- Born: February 12, 1981 (age 44) Concord, California, United States
- Height: 6 ft 0 in (1.83 m)
- Weight: 185 lb (84 kg; 13.2 st)
- Division: Middleweight
- Fighting out of: Concord, California, United States
- Team: Combat Fitness
- Years active: 2004–2011

Mixed martial arts record
- Total: 14
- Wins: 9
- By knockout: 2
- By submission: 5
- By decision: 2
- Losses: 5
- By knockout: 1
- By submission: 4

Other information
- Mixed martial arts record from Sherdog

= Eric Lawson =

American mixed martial arts fighter

Eric Lawson (born February 12, 1981) is an American mixed martial artist, who is perhaps best known for his fight stint with now-defunct promotion Strikeforce. A professional mixed martial arts since 2004, Lawson holds a record of 9–5.
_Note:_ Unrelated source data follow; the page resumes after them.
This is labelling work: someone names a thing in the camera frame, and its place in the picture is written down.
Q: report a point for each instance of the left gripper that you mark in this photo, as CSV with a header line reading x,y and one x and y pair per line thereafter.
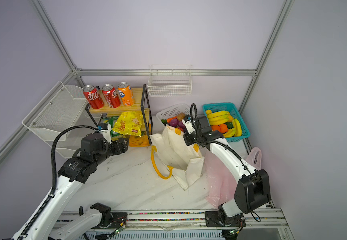
x,y
123,147

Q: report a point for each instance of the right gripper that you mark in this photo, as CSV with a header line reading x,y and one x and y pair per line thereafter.
x,y
187,142

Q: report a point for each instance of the yellow chips bag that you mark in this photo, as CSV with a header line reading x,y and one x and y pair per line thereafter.
x,y
129,124

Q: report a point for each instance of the white canvas tote bag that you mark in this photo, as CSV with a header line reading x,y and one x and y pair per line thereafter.
x,y
172,158

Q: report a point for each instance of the pink plastic grocery bag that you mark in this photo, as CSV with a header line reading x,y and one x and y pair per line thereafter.
x,y
224,168

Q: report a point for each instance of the orange soda can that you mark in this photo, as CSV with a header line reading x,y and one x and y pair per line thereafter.
x,y
126,94

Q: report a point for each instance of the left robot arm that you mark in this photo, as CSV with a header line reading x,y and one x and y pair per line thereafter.
x,y
95,148

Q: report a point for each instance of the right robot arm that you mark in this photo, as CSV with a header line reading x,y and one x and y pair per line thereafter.
x,y
253,187

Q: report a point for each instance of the yellow toy banana bunch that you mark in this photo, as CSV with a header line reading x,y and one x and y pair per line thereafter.
x,y
218,118

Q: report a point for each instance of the toy orange fruit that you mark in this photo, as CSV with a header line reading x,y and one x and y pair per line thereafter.
x,y
223,128

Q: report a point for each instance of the brown toy potato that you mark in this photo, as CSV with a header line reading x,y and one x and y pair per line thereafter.
x,y
180,116

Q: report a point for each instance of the orange snack packet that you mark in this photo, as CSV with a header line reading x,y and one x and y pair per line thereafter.
x,y
136,142

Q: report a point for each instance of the white plastic basket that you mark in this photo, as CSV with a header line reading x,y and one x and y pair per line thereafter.
x,y
172,112

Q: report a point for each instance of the purple toy onion left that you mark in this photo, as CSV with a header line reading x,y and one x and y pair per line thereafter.
x,y
174,122

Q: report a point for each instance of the yellow toy banana right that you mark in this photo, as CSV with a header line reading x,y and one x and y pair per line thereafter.
x,y
238,128

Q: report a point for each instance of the orange toy carrot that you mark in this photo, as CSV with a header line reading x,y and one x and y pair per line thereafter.
x,y
170,119

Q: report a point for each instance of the red cola can left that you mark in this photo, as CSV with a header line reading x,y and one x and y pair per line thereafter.
x,y
92,95

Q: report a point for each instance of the red cola can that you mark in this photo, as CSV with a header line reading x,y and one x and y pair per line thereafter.
x,y
92,95
111,96

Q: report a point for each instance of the red cola can right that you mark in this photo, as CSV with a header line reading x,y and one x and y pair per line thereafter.
x,y
111,96

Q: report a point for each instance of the white mesh tiered rack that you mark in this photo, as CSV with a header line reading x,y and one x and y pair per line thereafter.
x,y
63,107

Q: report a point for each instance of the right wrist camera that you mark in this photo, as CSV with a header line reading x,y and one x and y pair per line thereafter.
x,y
189,126

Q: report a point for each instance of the wooden black-frame shelf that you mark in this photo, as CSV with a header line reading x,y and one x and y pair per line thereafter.
x,y
142,105

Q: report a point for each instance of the white wire wall basket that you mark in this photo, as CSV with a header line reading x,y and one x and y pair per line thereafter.
x,y
170,81

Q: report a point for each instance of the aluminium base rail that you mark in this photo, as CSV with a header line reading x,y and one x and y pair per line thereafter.
x,y
179,224
==Mixed martial arts career==
Lawson made his professional mixed martial arts debut on February 12, 2004, when he defeated Brandon Gallo via rear-naked choke submission at Gladiator Challenge 22. Following this, Lawson would compile a record of 3–1 before making his first appearance for now-defunct promotion Strikeforce.

===Strikeforce===
In his first appearance in the promotion, Lawson faced Josh Neal at Strikeforce: Four Men Enter, One Man Survives on November 16, 2007. He won the fight via rear-naked choke submission. After compiling a 1–1 record outside Strikeforce, Lawson signed a new contract with the promotion, and faced Jesse Gillespie at Strikeforce: Melendez vs. Thomson on June 27, 2008. He won the fight via rear-naked choke.
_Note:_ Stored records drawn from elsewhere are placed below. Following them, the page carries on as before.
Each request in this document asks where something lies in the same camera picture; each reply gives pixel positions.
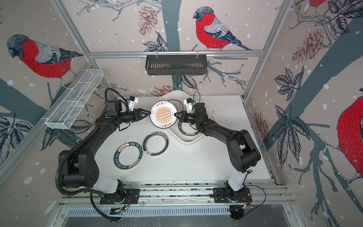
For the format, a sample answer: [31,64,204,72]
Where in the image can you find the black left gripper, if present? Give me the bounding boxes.
[118,108,151,124]

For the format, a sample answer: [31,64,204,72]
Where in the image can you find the green rim plate front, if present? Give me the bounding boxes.
[178,122,199,136]

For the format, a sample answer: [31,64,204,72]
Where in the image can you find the green rim plate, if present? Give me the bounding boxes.
[113,142,143,170]
[142,131,169,156]
[178,122,199,136]

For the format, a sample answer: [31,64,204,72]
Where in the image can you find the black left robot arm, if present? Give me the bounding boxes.
[55,108,151,196]

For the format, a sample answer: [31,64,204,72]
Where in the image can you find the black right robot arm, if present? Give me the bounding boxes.
[174,103,261,192]

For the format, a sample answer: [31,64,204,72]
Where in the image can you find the white plastic bin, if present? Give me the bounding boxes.
[150,90,203,144]

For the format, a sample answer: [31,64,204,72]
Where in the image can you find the horizontal aluminium crossbar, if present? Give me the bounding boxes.
[88,50,265,59]

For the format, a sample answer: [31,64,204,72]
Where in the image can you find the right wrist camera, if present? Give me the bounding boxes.
[183,98,194,113]

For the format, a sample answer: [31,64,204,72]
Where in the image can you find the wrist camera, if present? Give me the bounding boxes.
[127,96,139,111]
[183,98,194,113]

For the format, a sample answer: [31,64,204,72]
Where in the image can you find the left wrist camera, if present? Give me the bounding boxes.
[127,96,139,111]

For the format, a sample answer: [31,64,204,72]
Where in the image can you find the black hanging wire basket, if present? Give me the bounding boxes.
[145,54,208,76]

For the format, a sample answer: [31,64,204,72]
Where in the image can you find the white mesh wall shelf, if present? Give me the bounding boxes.
[45,69,104,130]

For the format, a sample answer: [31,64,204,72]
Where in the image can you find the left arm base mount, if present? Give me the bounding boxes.
[100,189,140,205]

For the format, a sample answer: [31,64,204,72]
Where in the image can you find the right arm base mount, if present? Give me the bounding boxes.
[211,187,252,203]

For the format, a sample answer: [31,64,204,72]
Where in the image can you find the aluminium rail base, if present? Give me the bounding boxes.
[58,181,296,208]
He then faced Kenneth Seegrist at Strikeforce: At The Mansion II on September 20, 2008, winning the fight via rear-naked choke, his third straight rear-naked choke submission in the organization.
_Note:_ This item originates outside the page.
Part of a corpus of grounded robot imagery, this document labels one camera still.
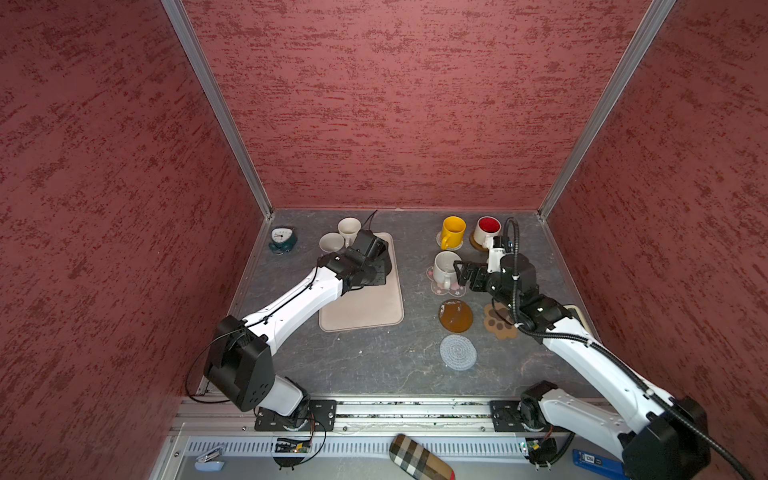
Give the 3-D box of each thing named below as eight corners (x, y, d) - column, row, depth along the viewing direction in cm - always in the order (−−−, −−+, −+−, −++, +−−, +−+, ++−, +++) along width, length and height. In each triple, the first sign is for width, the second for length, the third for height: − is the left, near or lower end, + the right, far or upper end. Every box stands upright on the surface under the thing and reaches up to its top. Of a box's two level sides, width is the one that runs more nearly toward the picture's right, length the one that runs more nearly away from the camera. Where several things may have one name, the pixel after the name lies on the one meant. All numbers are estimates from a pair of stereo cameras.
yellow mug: (440, 253, 110) (444, 236, 102) (438, 233, 116) (441, 216, 108) (463, 253, 110) (469, 237, 102) (459, 233, 116) (464, 216, 109)
Lawson faced Tony Johnson at Strikeforce: Destruction on November 21, 2008. He won the fight via rear-naked choke, moving to 4–0 inside the promotion.

For his fifth fight inside Strikeforce, Lawson faced Waylon Kennell at Strikeforce: Shamrock vs. Diaz on April 11, 2009. He won the fight via first-round TKO.

Lawson faced Wayne Phillips at Strikeforce Challengers: Kaufman vs. Hashi on February 26, 2010. He lost the fight via armbar submission. He then faced Ron Keslar at Strikeforce: Diaz vs. Cyborg on January 29, 2011. He lost the fight via armbar, and was subsequently released from the promotion.

===Post-Strikeforce Career===
After being released from Strikeforce in late 2011, Lawson faced Mauricio Alonso at Dragon House 8 on November 18, 2011. He lost the fight via triangle choke.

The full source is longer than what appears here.